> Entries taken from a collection
BEGIN

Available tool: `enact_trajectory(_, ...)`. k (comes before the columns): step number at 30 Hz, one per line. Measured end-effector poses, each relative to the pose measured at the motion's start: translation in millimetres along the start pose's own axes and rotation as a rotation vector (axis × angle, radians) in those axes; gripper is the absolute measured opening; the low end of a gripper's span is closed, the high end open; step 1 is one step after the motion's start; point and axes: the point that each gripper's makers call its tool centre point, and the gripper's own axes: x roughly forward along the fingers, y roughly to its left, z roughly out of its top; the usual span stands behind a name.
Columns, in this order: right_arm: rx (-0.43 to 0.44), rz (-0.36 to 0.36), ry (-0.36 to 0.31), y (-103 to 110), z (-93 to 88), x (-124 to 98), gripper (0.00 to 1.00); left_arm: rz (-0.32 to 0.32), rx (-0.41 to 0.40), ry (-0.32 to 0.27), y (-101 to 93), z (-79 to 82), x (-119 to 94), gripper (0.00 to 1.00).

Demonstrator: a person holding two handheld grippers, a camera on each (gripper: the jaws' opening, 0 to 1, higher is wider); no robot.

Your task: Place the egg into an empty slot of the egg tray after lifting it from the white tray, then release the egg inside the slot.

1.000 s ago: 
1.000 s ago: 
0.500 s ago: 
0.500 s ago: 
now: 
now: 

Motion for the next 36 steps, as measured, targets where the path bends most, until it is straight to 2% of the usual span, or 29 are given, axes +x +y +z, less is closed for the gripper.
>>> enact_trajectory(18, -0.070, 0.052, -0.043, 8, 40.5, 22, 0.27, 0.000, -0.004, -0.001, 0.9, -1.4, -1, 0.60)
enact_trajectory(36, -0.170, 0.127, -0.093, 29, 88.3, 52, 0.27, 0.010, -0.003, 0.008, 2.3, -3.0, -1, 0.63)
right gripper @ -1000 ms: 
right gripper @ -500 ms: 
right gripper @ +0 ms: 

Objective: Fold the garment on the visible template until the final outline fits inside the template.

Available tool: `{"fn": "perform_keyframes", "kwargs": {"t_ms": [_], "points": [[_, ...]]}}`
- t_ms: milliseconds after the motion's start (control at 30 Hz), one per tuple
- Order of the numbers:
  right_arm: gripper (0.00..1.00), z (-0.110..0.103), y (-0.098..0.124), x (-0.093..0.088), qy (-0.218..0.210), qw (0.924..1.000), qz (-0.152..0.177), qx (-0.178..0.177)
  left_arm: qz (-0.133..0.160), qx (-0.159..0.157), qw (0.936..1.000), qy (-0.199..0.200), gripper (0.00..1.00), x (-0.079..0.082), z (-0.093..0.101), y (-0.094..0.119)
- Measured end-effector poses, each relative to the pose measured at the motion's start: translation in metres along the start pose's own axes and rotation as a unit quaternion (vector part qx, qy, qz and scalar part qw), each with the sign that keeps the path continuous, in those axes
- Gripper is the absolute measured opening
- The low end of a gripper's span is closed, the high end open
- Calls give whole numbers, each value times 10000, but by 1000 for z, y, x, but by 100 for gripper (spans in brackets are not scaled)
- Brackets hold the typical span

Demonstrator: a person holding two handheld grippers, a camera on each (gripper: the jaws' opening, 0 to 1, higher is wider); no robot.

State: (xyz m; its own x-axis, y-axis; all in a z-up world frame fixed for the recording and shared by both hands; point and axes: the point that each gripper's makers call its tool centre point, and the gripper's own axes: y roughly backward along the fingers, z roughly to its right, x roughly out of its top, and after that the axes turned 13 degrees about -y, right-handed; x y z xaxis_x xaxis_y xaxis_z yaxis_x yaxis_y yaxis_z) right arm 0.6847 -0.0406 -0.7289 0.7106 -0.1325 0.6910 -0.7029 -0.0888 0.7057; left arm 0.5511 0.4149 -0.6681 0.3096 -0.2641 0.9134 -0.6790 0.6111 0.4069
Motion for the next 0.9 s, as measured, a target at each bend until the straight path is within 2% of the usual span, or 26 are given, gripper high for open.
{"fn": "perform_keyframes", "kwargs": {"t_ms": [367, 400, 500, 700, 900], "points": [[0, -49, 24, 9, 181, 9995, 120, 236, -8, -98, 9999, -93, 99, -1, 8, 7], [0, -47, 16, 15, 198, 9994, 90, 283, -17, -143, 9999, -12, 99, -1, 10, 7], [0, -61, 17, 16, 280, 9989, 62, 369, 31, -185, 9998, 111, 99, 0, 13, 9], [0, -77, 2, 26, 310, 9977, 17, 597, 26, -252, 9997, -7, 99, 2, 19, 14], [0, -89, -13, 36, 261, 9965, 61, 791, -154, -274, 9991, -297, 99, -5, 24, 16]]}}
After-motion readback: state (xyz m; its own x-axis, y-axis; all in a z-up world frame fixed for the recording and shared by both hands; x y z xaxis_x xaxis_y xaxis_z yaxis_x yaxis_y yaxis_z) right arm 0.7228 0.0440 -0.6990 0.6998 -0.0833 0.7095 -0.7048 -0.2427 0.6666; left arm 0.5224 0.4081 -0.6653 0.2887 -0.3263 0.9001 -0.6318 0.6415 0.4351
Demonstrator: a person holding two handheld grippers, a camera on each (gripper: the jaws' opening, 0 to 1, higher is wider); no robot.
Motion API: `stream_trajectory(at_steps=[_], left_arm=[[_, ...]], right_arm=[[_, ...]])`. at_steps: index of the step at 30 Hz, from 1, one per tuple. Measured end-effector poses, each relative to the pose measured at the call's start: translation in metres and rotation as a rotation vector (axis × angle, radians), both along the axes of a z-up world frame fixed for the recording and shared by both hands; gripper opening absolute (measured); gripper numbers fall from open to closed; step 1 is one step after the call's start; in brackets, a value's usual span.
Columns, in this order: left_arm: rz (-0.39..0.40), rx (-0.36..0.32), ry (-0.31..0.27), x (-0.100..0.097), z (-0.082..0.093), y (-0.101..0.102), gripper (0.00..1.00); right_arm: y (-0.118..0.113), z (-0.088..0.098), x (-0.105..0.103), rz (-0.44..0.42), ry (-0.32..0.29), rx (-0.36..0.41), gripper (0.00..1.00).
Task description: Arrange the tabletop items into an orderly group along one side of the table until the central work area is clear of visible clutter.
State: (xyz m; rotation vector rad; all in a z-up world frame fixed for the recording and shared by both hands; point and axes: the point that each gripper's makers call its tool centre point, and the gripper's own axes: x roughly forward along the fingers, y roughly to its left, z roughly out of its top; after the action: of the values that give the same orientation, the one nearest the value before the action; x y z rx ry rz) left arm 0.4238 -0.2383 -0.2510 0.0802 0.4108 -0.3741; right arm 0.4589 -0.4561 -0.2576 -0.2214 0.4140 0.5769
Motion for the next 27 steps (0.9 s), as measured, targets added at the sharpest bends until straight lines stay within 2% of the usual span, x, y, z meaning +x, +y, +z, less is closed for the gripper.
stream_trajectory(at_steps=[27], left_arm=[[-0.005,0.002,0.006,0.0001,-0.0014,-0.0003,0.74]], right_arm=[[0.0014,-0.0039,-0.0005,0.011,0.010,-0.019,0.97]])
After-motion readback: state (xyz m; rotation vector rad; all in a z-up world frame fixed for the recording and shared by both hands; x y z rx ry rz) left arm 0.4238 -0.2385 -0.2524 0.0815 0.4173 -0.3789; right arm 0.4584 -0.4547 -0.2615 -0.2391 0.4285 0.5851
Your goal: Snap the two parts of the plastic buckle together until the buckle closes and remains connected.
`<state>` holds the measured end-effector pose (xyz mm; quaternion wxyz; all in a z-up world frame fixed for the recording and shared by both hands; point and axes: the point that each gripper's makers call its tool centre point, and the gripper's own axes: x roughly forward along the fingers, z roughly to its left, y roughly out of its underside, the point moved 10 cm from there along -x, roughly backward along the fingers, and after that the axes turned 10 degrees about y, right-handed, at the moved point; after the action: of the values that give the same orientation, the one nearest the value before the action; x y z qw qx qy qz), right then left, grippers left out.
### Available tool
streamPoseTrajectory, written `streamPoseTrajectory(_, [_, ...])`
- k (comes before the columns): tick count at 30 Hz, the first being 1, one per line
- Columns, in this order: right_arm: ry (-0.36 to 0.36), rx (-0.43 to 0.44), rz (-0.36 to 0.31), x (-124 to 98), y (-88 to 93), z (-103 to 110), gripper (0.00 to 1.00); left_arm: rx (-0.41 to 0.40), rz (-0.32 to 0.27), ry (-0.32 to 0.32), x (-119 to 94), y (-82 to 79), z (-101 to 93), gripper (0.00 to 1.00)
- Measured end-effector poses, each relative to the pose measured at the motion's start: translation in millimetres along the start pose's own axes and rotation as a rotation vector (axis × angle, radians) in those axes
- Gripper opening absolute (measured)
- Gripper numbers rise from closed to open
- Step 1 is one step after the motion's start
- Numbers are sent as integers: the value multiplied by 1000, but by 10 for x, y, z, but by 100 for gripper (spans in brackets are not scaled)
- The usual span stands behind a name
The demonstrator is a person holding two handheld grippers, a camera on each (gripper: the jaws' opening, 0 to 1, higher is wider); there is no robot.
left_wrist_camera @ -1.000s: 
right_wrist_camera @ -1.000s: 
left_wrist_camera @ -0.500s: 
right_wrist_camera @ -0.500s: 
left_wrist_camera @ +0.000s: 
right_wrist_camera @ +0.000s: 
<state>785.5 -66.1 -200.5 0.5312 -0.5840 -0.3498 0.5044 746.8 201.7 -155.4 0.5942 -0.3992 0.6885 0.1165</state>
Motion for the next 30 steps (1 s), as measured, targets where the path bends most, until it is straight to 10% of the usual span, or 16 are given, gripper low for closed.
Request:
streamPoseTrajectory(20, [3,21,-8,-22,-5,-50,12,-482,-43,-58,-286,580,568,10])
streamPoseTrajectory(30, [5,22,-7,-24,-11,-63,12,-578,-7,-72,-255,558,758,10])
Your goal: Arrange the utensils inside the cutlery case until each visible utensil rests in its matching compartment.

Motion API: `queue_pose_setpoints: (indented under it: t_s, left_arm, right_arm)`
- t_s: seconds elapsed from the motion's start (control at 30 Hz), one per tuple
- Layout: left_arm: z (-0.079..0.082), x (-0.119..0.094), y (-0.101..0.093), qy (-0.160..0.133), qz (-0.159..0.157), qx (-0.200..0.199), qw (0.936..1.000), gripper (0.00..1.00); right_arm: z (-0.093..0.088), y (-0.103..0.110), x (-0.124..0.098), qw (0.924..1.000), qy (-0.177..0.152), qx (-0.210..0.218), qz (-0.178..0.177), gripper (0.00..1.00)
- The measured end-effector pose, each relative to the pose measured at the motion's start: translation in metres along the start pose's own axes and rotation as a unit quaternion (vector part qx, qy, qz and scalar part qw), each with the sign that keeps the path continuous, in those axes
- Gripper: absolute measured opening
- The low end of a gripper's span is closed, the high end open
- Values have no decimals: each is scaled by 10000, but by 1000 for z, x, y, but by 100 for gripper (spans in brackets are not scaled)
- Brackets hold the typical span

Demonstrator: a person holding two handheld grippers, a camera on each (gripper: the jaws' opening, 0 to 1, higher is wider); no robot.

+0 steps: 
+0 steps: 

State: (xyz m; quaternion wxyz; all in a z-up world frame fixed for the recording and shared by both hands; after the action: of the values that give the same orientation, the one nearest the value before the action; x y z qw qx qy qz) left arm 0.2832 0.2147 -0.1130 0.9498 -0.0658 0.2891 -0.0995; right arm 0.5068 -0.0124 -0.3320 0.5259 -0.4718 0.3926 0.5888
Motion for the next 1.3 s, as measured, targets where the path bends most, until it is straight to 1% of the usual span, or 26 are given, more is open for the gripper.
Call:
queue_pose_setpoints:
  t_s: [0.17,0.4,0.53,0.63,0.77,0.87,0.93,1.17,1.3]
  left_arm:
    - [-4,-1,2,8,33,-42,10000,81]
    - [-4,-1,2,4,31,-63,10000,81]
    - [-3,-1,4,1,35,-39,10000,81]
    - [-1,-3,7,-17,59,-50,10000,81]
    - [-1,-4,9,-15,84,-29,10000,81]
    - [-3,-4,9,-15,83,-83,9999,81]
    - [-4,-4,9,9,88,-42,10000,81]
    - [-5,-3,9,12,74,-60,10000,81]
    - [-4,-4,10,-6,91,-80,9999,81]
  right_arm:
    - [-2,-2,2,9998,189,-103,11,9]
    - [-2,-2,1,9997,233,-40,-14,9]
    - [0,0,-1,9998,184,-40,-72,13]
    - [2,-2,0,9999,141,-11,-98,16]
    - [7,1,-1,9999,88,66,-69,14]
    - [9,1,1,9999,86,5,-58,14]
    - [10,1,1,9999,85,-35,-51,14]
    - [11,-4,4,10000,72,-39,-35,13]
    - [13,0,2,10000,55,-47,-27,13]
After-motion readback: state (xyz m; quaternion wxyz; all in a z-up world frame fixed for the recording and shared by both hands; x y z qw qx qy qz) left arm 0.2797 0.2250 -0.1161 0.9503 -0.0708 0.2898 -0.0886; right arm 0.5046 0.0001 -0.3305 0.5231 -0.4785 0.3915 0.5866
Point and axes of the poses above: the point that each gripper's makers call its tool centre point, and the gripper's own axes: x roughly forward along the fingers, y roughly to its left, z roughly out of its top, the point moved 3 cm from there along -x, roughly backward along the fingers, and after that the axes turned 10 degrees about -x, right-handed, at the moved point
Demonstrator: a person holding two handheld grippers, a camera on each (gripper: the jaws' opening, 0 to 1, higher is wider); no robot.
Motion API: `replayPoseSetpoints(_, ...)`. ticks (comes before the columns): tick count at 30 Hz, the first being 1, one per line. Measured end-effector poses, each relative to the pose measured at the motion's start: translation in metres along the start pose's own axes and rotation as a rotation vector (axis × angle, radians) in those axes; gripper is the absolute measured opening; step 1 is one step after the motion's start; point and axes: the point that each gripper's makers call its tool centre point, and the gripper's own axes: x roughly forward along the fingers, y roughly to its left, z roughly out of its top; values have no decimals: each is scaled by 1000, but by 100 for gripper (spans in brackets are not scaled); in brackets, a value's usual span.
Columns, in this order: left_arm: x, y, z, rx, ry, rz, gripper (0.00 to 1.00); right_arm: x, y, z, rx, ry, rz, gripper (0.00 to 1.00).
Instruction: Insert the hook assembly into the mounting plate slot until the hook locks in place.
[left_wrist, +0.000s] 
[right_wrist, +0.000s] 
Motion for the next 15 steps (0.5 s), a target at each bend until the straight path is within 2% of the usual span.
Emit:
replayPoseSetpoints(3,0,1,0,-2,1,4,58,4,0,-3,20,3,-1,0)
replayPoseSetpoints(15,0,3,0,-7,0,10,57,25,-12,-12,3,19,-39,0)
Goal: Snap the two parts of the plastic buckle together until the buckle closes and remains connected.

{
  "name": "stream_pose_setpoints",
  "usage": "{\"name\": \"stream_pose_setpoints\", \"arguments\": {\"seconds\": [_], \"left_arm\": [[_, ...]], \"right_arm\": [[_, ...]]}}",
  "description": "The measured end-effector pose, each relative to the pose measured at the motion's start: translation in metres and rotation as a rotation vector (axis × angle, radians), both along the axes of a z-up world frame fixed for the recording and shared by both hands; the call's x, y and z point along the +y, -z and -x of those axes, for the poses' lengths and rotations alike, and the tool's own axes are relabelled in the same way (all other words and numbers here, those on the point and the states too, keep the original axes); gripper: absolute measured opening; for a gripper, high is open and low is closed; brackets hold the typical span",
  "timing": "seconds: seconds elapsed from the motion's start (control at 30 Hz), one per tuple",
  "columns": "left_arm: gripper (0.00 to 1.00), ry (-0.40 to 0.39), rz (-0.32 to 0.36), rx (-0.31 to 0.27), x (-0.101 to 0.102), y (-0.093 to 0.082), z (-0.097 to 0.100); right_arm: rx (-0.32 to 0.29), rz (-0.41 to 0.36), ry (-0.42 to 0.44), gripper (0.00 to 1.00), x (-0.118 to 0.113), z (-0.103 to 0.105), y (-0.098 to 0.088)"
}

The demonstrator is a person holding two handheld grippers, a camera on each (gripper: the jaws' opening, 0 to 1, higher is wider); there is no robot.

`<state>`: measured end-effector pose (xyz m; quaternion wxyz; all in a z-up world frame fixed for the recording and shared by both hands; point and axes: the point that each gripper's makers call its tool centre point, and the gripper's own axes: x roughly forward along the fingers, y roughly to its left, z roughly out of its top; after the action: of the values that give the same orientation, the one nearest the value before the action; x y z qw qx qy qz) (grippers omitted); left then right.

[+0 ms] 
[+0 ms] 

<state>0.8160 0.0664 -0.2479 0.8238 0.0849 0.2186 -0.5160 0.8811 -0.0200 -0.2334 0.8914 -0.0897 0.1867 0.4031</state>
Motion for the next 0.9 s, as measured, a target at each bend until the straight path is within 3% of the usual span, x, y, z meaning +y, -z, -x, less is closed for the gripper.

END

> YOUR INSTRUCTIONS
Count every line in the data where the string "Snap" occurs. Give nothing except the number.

> YOUR RESPONSE
2